After his stroke, Gary was tasked with relearning the basic tasks that had previously come so easily to him. He had to work with an occupational therapist to regain usage of his right hand, and has worn a brace on his right foot as a precaution to improve his stability since the stroke.
Gary also underwent tenotomy surgery after his stroke to improve the positioning of his right foot. Because the stroke impaired Gary’s growth, it forced his foot muscles to resist development, so his tenotomy surgery cut his tendon partway through, allowing his muscle to be stretched for future growth.
“The overall incidence for stroke in a child with sickle cell is low, occurring in just about 10 percent of children with the disease,” said Razia Ahktar, M.D., assistant professor of Pediatrics. “But when it does occur, it can result in long-term effects as seen with Gary.”
Ahktar now monitors Gary for iron deposits in his abdomen and liver, a result of transfusions. If iron accumulates in excess in either of these places, it could cause heart problems.
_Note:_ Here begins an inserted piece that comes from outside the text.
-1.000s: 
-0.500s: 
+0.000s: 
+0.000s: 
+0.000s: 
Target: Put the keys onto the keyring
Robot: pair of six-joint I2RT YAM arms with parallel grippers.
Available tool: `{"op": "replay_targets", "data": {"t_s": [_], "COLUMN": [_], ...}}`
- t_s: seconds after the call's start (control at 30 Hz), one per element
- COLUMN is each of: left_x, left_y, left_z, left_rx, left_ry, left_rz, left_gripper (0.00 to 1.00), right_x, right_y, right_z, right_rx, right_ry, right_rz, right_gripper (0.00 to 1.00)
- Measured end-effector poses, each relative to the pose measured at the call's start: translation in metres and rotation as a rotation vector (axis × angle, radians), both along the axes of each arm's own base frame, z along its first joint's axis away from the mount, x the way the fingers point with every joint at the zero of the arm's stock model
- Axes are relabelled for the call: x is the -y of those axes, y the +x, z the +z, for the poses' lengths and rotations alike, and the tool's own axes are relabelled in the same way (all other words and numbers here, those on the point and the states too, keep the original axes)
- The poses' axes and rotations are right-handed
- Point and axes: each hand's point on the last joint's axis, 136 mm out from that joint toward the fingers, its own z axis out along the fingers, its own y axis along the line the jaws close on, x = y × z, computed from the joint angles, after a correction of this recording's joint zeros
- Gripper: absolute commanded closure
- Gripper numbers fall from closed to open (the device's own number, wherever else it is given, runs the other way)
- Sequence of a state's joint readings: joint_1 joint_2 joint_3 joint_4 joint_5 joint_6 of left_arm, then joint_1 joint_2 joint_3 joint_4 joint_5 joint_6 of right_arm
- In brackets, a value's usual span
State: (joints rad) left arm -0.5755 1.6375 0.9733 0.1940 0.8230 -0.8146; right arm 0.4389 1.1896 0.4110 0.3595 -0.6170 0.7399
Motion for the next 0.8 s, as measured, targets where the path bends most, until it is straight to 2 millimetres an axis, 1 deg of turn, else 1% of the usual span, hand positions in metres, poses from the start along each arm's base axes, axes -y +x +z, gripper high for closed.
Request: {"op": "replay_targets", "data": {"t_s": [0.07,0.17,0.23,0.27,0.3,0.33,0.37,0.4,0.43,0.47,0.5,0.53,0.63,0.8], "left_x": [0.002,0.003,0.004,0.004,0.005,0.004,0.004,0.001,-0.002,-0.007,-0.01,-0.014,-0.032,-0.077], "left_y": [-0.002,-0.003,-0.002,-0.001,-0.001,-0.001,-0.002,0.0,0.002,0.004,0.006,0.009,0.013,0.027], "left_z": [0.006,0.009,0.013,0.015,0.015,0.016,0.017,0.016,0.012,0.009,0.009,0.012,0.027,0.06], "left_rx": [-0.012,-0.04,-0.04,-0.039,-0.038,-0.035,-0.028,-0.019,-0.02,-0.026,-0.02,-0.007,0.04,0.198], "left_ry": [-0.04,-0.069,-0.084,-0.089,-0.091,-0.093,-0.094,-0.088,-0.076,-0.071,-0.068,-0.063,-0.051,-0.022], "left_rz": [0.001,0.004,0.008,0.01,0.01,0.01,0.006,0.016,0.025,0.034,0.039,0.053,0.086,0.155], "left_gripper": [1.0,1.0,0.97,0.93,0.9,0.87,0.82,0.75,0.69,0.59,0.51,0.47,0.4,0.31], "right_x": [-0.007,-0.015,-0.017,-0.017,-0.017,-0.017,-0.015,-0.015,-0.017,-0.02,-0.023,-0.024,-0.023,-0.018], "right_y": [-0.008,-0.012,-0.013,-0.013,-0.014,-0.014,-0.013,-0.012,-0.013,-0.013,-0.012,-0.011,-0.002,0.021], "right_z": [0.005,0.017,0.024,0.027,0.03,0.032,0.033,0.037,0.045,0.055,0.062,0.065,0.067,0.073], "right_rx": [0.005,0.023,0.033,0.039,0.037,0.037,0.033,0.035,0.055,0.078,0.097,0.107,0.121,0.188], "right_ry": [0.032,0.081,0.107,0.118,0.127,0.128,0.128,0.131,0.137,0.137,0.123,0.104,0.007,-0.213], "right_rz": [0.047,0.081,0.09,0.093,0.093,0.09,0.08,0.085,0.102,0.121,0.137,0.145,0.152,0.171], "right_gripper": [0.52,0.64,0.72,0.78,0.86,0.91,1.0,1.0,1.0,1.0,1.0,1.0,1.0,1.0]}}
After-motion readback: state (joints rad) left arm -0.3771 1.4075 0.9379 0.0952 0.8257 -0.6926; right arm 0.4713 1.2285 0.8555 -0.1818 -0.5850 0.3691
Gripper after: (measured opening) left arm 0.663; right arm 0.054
Gary undergoes yearly MRI's to monitor his iron level along with numerous of other tests that monitor his brain, heart, and lungs to prevent stroke and other health issues.
“Gary has faced morbidity and mortality at far too young an age,” said Ahktar. “He has been so poised dealing with his disease throughout his childhood; he’s such a pleasure to be around.” Ahktar also added that Gary doesn’t let his disease hold him back from competing with his friends in athletic activities.
Latonya said that Gary sometimes gets frustrated answering questions about why he walks with a limp, or what is wrong with his arm. “He doesn't want to explain to children what happened to him or why he walks the way he walks,” Latonya said. “I remind him of all of his accomplishments and that he can be a help to others.”
“I am amazed at how far Gary has come since I’ve met him,” said Johnson. “His smile always brightens my day.”
Gary is currently doing what he does best, making people smile and laugh. When asked about his experience at Golisano Children’s Hospital, Gary was quick to point out his favorite thing about coming to get treatment: "I love all the doctors and nurses that take care of me when I come to the hospital. I especially love when the girl nurses take care of me,” he joked.
Gary will continue to receive monthly exchange transfusions and yearly MRIs to monitor his iron levels. With much prayer, patience, and practice, Gary’s been able to adapt to life after having a stroke, and now primarily uses his left hand for throwing, catching, and writing. His huge imagination allows him to accomplish more than anyone ever dreamed he’d be able to.